We would like to shed the light on what happened during Episode II:

1 Due to high mining efficiency of OKB, USDT, ETH, BTC, many lemonders deposited large sum of OKT to borrow above tokens without repaying, which caused withdraw difficulty.

2 Due to huge difference of circulation between test tokens, mining rate varied vastly. Thus, some “over enthusiastic” Lemonders insanely swapped large sum of OKB and other test tokens with “incredibly high price”. That’s the reason we urgently adjusted the mining rate.

3 To a preciseness concern, we decided to simulate the real loan market and utilized oracle to get price from DEX on OKExChain test net. But as test tokens don’t have actual values, prices of which could have severe fluctuation. Liquidation was then performed for revolving credits.

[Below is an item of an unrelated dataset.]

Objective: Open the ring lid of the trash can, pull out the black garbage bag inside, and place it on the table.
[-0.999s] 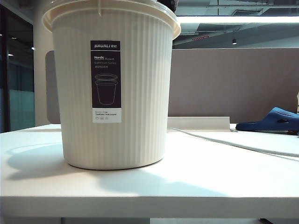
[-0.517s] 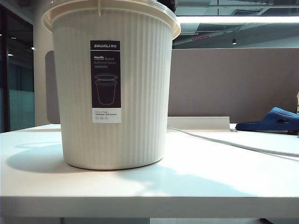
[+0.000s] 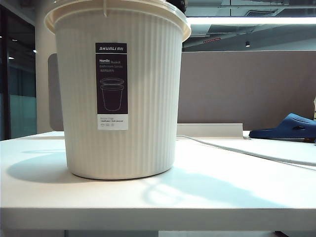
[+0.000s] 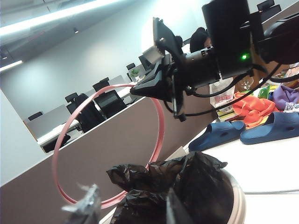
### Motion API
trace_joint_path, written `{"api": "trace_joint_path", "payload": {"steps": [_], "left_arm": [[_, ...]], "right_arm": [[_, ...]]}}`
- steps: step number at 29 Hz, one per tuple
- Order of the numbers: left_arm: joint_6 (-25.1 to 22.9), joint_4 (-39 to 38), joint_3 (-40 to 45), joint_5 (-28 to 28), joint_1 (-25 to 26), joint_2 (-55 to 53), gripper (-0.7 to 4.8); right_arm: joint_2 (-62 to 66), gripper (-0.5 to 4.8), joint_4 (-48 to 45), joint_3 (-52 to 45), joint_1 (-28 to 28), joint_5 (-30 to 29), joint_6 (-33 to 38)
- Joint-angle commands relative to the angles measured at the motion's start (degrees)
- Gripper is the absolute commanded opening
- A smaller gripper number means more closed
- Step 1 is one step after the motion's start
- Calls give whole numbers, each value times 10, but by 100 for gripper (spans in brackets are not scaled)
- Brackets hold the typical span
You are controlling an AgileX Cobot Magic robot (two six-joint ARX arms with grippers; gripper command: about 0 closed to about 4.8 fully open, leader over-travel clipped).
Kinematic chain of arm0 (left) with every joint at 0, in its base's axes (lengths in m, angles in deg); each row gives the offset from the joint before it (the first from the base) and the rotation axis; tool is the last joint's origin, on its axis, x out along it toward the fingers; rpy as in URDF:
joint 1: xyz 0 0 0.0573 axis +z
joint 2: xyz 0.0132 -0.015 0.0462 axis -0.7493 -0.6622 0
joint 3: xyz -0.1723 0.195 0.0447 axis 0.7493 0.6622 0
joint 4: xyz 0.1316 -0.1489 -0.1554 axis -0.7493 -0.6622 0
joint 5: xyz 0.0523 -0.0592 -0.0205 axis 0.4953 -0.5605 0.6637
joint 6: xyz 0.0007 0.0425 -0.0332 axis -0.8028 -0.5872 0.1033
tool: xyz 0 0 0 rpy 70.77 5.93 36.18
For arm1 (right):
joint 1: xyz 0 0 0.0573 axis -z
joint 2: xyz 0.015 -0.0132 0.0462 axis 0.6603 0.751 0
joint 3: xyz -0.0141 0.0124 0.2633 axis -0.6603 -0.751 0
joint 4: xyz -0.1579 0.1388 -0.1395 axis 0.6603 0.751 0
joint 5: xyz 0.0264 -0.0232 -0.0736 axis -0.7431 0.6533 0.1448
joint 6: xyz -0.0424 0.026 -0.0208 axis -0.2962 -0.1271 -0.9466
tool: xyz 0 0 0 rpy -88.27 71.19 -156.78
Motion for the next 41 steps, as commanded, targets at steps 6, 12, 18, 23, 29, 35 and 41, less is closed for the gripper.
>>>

Please note, the main reason causing situations above is unworthiness of test tokens on test net. The only factor people would consider is the efficiency while not the price.

Rest assured that Lemond’s contracts have linked lending rate up with funds utilization rate. Balancing would be automatically performed between supply and demand by interest rate model.

Due to tokens on mainnet have real values and circulations, extreme cases happened on test net won’t take place on mainnet.

Solutions concerning current situations:

1 Disable the “borrow”function of pools and provide sufficient test tokens into pools for those who have withdraw difficulties to get tokens back.

2 To those whose test assets have been liquidated, please fulfill below sheet before 12.00 UTC, Apr 27. We will transfer said tokens upon verification.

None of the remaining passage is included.